==== Data extract ====

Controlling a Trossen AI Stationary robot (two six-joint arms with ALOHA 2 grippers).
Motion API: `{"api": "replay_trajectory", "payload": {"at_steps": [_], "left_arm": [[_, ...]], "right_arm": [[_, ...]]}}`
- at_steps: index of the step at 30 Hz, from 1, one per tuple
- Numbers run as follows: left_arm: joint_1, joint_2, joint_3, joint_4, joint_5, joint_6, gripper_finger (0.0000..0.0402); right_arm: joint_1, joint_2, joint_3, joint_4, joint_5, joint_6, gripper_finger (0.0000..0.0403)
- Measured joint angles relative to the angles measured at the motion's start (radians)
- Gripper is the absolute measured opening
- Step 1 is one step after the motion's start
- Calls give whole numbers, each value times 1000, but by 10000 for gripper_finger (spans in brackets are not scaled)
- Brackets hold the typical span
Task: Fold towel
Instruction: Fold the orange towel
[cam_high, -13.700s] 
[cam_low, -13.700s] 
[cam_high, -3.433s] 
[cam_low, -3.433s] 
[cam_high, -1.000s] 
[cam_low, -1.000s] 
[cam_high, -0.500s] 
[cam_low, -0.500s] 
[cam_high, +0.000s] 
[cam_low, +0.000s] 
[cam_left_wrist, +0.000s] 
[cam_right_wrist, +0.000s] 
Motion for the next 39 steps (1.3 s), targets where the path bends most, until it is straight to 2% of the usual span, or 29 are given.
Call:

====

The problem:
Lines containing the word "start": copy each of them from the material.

Solution for this problem:
- Measured joint angles relative to the angles measured at the motion's start (radians)
- Step 1 is one step after the motion's start

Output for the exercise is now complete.